## DATASET ENTRIES
________

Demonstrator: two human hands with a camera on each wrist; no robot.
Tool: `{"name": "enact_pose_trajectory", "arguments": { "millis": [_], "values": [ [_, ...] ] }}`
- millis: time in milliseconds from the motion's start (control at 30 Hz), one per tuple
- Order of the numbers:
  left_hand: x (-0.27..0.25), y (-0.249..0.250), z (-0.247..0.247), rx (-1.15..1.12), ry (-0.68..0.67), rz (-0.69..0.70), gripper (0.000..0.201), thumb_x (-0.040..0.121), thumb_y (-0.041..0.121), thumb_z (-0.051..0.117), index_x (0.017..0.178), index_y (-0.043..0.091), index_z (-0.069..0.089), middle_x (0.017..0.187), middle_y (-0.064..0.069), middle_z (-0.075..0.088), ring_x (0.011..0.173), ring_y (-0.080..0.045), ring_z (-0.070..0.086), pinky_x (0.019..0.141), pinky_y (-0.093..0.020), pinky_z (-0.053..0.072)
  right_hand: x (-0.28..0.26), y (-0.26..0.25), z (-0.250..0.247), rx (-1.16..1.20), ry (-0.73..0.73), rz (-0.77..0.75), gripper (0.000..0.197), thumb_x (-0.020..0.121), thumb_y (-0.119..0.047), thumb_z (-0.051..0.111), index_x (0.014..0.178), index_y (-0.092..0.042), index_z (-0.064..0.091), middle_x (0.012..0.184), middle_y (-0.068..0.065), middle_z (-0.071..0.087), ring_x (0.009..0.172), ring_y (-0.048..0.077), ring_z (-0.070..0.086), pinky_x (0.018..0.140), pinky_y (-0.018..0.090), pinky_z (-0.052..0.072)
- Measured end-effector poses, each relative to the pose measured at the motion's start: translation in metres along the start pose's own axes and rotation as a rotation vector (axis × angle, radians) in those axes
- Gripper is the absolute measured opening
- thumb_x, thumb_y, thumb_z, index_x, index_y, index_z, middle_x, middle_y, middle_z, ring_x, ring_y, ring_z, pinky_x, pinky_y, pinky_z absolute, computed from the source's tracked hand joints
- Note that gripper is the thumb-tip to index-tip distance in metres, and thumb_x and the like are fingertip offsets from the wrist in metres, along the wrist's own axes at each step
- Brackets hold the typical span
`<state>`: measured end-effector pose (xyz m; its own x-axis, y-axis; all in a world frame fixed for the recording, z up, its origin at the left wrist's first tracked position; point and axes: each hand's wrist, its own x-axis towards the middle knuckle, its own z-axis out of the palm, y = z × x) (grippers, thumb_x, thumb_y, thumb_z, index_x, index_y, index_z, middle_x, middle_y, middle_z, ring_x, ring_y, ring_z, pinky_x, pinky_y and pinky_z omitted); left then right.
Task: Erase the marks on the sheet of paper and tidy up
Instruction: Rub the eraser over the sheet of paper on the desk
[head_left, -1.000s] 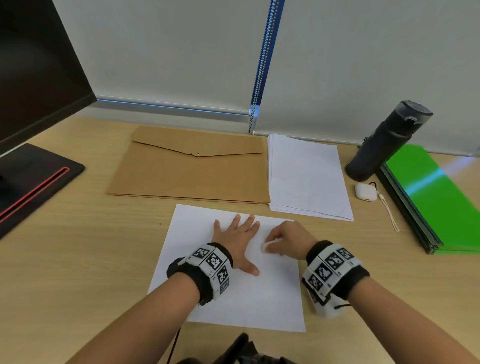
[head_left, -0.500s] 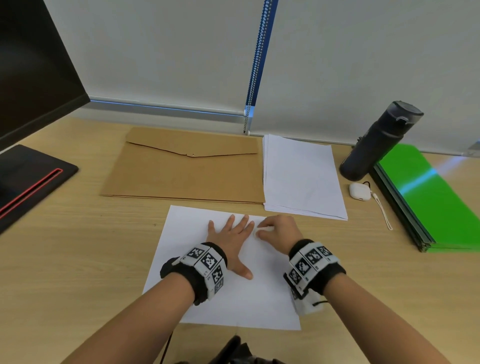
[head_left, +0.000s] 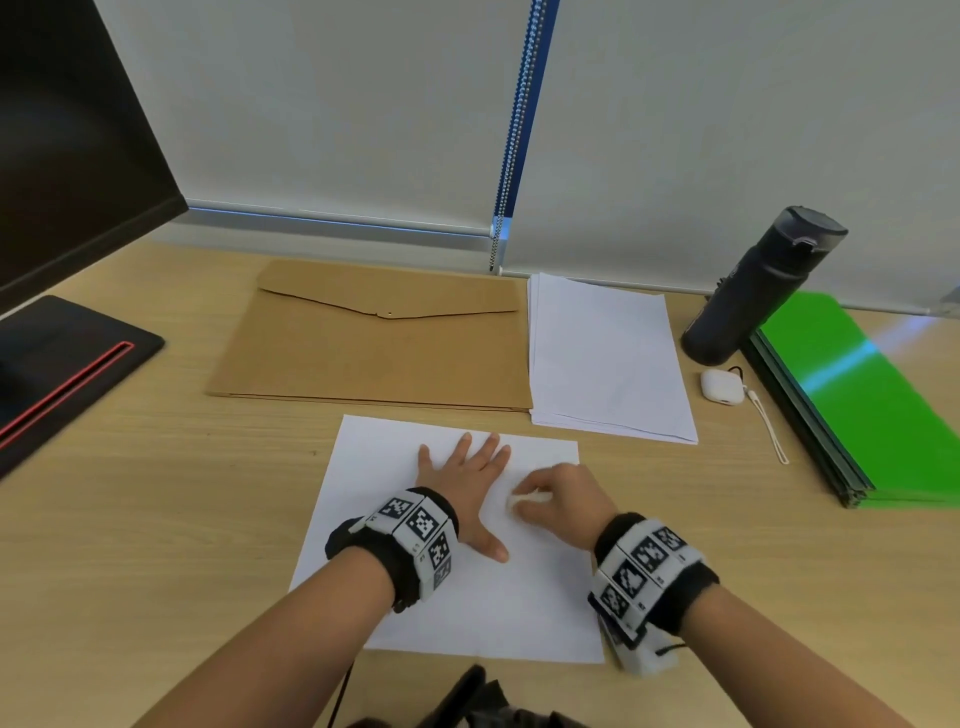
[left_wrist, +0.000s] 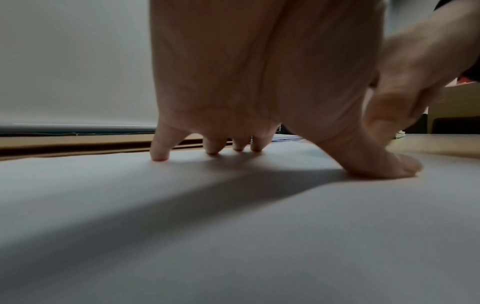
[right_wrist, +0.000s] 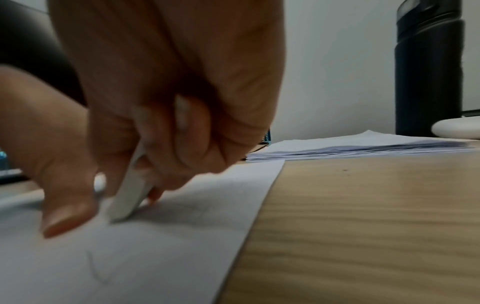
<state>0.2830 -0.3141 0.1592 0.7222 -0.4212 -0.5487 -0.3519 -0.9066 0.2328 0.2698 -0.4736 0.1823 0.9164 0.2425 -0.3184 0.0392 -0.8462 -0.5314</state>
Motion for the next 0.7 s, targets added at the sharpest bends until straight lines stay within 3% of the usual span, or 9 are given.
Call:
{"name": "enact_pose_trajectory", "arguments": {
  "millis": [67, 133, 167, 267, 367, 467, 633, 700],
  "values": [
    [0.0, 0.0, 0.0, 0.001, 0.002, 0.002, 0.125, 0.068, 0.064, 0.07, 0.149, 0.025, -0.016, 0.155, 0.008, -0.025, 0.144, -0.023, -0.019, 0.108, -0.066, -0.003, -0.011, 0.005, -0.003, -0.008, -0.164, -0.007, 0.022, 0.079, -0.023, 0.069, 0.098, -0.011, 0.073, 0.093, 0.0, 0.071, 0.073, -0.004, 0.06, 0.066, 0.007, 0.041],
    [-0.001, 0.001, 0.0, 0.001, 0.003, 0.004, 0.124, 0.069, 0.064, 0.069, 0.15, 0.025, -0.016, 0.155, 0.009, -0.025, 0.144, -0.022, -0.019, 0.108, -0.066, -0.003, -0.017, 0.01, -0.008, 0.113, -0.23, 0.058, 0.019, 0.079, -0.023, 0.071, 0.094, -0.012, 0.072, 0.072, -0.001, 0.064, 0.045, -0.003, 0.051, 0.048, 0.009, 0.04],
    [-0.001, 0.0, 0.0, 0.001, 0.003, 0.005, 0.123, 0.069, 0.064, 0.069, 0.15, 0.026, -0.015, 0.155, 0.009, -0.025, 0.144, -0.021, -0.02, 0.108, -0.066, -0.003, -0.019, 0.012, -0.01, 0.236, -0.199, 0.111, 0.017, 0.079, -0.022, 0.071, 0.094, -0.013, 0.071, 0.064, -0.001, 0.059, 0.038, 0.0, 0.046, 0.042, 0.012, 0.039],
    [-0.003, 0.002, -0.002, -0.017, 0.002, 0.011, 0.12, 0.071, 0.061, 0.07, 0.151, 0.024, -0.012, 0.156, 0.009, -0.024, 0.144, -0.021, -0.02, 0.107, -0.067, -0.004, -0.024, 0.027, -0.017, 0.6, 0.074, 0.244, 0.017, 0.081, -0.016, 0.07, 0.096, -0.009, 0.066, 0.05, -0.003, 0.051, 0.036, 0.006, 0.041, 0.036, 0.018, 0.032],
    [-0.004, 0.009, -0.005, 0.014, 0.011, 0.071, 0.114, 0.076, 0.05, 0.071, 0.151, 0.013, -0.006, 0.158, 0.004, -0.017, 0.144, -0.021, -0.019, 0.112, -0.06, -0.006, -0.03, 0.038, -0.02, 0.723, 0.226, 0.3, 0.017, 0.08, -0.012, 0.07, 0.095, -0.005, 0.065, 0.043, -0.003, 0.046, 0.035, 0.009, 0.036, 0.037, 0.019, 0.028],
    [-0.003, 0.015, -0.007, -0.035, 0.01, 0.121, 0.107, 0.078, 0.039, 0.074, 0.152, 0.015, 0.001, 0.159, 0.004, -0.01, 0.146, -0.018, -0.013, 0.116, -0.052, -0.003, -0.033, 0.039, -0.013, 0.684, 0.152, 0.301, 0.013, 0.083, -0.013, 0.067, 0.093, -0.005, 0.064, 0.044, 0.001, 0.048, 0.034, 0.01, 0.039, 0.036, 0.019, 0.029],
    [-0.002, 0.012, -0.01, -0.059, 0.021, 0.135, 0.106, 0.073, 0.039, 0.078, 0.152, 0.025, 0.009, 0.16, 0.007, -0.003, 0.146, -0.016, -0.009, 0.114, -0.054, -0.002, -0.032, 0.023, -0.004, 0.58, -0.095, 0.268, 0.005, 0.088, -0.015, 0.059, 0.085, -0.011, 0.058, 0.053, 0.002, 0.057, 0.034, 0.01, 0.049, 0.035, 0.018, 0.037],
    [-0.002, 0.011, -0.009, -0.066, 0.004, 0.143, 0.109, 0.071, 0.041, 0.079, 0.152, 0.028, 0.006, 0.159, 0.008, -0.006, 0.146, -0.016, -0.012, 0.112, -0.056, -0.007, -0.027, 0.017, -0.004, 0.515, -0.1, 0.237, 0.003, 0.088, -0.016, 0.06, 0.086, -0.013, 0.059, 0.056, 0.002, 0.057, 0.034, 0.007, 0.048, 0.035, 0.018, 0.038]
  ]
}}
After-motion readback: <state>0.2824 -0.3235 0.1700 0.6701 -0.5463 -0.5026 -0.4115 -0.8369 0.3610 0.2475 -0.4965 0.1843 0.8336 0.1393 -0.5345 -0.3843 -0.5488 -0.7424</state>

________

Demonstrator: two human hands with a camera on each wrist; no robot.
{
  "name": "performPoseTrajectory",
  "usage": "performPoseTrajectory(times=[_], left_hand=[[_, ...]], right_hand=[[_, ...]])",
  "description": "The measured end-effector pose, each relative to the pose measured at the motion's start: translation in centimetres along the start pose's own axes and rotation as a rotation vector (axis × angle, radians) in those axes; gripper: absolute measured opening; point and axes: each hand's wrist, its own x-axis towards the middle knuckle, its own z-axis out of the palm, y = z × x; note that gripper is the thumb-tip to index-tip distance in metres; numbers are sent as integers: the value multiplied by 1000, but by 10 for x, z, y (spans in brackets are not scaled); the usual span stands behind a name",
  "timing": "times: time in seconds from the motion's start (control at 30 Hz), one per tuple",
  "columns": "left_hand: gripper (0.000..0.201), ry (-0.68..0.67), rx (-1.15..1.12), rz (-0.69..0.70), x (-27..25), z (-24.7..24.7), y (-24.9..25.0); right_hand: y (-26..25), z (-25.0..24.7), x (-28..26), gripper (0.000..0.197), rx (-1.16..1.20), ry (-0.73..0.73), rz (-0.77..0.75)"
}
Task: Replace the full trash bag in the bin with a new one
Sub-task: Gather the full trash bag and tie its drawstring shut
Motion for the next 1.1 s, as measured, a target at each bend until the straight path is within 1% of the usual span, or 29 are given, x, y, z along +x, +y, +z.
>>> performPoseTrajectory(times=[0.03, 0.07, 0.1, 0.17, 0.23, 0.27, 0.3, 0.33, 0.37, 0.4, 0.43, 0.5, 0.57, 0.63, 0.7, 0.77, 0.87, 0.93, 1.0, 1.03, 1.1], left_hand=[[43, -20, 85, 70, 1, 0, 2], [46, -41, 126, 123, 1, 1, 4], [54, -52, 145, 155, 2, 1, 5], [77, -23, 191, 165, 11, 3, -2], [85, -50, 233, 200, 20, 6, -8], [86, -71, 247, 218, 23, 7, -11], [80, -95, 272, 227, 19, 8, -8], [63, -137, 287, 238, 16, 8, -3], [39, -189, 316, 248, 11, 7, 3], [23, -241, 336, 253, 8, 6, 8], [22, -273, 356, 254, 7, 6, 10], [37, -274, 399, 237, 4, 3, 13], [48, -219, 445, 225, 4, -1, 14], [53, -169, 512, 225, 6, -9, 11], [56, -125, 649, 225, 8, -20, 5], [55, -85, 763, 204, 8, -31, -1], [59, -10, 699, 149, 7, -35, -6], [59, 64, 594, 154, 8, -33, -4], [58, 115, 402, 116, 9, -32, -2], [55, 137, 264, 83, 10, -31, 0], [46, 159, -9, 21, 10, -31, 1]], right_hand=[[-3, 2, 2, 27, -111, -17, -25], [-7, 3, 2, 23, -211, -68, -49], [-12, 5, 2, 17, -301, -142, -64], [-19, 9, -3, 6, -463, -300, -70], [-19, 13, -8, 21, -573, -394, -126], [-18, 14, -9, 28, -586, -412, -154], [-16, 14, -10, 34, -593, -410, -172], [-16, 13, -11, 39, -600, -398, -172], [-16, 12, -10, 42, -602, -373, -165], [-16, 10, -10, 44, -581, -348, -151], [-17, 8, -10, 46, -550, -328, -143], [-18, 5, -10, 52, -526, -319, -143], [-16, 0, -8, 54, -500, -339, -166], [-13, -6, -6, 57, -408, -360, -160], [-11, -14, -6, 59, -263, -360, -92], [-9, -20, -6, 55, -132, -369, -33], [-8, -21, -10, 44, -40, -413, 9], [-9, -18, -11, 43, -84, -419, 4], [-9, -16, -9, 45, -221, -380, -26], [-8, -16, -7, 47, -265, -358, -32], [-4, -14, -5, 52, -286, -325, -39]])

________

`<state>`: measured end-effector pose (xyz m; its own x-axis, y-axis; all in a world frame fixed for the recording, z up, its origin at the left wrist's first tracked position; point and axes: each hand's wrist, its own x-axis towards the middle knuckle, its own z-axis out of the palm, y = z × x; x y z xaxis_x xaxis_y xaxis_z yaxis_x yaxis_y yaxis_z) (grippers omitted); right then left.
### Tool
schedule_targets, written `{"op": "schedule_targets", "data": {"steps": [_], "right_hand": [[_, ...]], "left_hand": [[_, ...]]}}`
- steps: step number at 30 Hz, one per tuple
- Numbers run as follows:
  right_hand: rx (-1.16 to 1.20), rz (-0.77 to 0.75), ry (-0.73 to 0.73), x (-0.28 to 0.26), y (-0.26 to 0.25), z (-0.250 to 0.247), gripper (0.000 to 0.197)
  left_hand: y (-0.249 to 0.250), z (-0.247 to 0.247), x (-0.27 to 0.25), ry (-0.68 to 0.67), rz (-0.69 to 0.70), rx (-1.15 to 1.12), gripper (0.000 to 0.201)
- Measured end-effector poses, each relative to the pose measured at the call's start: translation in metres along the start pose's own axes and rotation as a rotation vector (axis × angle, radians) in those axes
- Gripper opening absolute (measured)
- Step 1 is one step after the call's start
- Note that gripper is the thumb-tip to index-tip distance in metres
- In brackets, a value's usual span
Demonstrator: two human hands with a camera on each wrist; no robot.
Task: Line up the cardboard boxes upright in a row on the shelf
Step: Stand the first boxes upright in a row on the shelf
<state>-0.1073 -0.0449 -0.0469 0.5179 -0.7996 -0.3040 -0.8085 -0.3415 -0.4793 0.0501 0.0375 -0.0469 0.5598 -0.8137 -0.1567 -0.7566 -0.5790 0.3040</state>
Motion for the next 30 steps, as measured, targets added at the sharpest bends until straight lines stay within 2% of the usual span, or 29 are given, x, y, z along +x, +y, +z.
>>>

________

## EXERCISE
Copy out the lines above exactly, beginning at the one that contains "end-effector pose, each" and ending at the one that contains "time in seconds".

## REPLY
  "description": "The measured end-effector pose, each relative to the pose measured at the motion's start: translation in centimetres along the start pose's own axes and rotation as a rotation vector (axis × angle, radians) in those axes; gripper: absolute measured opening; point and axes: each hand's wrist, its own x-axis towards the middle knuckle, its own z-axis out of the palm, y = z × x; note that gripper is the thumb-tip to index-tip distance in metres; numbers are sent as integers: the value multiplied by 1000, but by 10 for x, z, y (spans in brackets are not scaled); the usual span stands behind a name",
  "timing": "times: time in seconds from the motion's start (control at 30 Hz), one per tuple",

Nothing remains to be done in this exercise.